§ **WHAT TO DO**
Some of the lines below need repeating. Reproduce exactly those between the lines holding "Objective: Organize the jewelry" and "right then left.", inclusive.

§ **DATA IN THIS EXERCISE**
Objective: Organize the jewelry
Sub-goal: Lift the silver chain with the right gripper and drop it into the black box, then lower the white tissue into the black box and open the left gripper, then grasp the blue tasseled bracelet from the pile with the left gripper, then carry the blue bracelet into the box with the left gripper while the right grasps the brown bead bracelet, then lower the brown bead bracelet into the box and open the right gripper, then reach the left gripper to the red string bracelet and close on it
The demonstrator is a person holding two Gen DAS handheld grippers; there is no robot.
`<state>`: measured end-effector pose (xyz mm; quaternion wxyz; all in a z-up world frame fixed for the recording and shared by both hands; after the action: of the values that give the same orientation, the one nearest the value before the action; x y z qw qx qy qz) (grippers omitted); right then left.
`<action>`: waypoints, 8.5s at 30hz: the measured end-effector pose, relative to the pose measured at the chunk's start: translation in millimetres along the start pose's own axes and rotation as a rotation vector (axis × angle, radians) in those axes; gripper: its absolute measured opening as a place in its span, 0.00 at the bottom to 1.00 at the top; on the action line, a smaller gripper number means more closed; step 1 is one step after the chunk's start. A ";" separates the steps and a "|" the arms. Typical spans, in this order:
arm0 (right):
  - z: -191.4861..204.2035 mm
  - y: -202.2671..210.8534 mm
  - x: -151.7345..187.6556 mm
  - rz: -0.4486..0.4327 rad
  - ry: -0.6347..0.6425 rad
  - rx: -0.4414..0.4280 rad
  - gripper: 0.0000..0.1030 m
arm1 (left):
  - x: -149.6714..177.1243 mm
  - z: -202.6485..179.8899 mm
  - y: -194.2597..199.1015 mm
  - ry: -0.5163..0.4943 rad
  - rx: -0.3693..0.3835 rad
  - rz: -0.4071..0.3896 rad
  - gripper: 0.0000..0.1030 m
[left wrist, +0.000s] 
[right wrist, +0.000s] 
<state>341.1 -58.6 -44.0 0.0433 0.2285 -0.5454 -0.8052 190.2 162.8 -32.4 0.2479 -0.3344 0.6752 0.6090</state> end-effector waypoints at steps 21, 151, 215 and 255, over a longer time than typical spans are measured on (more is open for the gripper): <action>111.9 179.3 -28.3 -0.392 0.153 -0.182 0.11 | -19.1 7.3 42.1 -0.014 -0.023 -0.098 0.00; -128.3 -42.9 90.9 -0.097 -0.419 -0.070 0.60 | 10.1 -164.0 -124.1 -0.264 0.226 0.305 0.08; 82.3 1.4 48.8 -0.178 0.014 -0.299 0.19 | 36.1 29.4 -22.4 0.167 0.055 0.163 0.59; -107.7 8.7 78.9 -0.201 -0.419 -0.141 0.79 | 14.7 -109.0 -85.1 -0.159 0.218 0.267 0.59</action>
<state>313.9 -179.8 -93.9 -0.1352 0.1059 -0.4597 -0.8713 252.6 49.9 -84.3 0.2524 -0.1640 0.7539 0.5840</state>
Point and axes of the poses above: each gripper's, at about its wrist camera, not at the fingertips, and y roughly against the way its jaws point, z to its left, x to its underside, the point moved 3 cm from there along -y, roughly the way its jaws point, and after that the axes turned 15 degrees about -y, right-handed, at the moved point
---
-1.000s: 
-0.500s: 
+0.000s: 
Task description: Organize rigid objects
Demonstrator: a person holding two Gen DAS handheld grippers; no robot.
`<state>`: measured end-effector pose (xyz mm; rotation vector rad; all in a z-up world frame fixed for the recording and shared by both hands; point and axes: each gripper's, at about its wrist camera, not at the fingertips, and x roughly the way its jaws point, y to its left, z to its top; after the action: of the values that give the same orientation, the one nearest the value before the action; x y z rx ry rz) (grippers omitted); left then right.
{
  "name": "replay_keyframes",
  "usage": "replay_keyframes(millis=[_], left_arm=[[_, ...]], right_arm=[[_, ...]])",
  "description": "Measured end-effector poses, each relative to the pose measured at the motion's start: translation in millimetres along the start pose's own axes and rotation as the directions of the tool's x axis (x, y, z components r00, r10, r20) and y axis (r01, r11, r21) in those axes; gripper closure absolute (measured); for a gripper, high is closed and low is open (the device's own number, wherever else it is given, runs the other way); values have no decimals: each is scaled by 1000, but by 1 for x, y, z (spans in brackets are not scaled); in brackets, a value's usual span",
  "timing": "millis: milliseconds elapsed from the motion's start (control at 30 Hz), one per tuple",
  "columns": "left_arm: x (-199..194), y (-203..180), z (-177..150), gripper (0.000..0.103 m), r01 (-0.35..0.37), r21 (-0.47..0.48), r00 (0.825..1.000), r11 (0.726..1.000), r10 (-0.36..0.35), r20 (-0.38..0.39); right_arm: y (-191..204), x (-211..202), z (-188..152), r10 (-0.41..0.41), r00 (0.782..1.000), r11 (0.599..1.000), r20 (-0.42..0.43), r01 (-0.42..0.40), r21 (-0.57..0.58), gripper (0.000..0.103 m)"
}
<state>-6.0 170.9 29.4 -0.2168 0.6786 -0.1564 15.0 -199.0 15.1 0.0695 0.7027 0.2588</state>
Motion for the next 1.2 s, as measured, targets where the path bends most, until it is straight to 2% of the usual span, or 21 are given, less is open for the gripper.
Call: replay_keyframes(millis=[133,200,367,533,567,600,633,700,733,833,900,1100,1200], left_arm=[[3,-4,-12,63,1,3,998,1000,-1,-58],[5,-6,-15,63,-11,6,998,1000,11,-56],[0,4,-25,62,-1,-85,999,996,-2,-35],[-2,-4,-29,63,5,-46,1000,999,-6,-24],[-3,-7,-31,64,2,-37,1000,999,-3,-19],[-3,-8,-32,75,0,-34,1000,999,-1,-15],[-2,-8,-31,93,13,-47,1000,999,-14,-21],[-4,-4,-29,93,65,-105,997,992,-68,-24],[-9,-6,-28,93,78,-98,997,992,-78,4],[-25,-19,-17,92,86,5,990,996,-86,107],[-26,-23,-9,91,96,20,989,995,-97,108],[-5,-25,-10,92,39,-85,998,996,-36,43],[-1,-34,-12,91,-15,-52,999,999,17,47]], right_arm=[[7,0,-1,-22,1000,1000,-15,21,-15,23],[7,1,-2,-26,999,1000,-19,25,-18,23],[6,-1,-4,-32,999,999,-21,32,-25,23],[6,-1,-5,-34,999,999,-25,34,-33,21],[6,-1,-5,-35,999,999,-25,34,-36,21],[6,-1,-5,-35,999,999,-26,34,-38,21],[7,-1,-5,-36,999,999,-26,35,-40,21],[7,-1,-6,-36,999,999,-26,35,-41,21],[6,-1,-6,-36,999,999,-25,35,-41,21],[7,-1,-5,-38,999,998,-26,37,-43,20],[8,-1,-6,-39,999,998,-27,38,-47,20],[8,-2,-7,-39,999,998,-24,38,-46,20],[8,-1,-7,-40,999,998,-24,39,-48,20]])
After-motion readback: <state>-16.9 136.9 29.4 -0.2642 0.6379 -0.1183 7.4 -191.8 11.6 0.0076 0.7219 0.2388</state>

§ **RESULT**
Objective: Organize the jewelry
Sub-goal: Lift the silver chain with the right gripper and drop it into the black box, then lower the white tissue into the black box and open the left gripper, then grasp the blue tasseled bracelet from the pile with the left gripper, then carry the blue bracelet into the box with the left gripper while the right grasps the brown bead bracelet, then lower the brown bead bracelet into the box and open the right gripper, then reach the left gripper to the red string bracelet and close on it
The demonstrator is a person holding two Gen DAS handheld grippers; there is no robot.
`<state>`: measured end-effector pose (xyz mm; quaternion wxyz; all in a z-up world frame fixed for the recording and shared by both hands; after the action: of the values that give the same orientation, the one nearest the value before the action; x y z qw qx qy qz) (grippers omitted); right then left.

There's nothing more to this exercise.